## YOUR INSTRUCTIONS
The following data has a line with "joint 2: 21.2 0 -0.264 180" and a line with "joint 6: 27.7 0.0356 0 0". Write out exactly those lines and all the lines between them.
##### SOURCE DATA
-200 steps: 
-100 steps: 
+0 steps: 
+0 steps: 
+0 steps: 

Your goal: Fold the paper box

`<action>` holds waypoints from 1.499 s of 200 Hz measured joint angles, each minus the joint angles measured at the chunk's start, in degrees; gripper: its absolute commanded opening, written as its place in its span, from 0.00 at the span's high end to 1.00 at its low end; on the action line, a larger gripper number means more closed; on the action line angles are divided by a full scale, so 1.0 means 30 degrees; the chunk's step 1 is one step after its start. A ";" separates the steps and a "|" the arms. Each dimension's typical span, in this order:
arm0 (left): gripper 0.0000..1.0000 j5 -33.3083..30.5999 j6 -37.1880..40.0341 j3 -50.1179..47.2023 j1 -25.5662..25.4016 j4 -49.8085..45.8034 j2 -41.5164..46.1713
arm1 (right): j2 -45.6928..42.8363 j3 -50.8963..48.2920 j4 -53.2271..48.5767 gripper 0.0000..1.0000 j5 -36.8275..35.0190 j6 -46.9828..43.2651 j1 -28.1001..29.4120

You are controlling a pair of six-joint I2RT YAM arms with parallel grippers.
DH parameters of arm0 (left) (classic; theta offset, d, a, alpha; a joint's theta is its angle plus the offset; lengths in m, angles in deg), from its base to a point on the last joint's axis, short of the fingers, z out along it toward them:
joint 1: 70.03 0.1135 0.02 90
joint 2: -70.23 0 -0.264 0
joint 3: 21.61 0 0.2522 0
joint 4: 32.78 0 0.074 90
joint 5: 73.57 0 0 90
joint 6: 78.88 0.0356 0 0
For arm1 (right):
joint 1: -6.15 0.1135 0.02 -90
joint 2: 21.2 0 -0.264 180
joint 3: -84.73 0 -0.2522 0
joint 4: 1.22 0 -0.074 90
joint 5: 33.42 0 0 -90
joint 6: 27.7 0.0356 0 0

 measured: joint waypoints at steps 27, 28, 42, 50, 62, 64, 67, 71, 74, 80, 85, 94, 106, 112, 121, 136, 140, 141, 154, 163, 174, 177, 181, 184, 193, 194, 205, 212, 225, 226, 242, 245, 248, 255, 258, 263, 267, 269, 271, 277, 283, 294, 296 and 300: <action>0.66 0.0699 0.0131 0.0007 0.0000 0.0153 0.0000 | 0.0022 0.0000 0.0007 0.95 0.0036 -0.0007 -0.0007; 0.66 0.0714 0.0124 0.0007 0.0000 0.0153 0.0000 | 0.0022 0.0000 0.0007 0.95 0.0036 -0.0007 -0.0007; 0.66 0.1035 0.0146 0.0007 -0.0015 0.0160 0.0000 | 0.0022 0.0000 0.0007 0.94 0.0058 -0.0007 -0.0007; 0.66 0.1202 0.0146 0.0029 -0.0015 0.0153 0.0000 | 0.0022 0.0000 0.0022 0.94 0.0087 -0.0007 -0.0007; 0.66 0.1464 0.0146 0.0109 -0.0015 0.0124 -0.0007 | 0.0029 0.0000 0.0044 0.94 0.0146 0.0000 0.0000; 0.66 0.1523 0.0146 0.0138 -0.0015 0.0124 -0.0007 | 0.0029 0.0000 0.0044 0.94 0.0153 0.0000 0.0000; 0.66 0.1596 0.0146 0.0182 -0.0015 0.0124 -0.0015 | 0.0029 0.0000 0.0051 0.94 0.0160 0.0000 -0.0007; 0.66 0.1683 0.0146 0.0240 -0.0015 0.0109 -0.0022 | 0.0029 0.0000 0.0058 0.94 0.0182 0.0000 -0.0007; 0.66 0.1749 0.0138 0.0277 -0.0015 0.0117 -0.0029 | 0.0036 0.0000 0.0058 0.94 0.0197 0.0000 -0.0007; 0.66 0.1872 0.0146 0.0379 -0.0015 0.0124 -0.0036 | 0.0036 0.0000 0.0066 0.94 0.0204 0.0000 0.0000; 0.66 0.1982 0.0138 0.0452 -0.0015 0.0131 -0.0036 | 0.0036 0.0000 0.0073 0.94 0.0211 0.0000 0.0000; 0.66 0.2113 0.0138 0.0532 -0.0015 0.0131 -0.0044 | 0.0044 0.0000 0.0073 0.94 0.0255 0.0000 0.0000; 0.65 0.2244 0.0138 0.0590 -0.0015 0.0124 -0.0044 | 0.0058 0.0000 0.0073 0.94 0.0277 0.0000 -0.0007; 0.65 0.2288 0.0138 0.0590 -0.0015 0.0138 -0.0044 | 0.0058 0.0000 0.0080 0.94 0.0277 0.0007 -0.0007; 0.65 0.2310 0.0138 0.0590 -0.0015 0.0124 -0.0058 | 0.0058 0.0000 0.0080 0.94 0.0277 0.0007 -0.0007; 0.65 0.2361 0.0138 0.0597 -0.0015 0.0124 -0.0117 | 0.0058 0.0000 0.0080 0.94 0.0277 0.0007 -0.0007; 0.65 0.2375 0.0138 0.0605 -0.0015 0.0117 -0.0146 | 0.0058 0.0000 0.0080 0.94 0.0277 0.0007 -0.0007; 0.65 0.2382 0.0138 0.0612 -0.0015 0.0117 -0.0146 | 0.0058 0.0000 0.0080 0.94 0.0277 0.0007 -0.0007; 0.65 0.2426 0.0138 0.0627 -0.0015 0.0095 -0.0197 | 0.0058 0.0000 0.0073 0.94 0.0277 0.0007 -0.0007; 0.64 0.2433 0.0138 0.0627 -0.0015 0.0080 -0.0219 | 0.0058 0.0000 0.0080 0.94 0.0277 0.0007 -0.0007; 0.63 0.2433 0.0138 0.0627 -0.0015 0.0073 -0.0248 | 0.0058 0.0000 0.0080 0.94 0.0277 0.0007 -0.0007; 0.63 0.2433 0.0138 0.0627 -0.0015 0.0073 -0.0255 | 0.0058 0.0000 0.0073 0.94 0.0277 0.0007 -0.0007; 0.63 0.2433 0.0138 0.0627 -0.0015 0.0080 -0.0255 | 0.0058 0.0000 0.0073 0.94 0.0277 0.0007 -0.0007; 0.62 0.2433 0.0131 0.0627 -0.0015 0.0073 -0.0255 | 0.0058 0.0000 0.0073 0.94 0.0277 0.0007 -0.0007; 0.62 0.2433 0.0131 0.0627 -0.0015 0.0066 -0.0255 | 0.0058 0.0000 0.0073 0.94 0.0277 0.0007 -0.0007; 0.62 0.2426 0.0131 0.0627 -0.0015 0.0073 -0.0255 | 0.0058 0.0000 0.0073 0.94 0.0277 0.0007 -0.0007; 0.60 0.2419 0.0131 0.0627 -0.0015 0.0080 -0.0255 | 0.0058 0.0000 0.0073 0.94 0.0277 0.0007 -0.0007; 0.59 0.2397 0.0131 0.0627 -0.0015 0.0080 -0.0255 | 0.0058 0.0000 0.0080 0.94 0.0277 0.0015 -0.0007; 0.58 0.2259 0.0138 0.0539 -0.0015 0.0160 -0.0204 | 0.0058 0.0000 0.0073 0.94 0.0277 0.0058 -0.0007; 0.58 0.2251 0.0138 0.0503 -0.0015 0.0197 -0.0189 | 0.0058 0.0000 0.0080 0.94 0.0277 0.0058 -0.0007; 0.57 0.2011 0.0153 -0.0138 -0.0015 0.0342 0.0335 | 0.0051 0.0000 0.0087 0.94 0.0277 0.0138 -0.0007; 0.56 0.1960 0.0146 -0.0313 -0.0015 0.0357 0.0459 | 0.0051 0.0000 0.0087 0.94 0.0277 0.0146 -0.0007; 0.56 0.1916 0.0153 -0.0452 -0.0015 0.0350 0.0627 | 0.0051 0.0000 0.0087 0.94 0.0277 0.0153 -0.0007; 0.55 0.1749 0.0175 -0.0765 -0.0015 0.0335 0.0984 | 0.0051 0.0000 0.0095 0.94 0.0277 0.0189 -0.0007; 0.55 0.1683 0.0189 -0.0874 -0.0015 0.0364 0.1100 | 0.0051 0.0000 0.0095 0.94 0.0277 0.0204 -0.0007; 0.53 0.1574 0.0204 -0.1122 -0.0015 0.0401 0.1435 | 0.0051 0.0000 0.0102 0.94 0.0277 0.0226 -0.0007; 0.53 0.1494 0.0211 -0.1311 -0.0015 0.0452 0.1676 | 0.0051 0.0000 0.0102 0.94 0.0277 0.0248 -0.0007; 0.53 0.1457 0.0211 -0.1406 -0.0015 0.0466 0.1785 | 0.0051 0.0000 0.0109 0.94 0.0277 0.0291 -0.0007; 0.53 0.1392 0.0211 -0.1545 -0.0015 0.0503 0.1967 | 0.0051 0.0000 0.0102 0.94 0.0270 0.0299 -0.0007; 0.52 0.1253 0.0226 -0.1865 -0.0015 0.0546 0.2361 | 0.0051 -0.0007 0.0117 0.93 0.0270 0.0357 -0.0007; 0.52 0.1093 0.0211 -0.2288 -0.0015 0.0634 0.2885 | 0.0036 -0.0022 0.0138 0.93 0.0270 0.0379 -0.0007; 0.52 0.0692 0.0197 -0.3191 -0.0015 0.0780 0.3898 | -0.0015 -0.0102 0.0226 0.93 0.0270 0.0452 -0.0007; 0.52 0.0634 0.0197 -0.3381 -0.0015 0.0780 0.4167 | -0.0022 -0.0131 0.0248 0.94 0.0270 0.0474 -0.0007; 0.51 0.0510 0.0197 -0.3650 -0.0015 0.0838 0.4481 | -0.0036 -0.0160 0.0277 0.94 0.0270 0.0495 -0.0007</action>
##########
## EXPECTED OUTPUT
joint 2: 21.2 0 -0.264 180
joint 3: -84.73 0 -0.2522 0
joint 4: 1.22 0 -0.074 90
joint 5: 33.42 0 0 -90
joint 6: 27.7 0.0356 0 0

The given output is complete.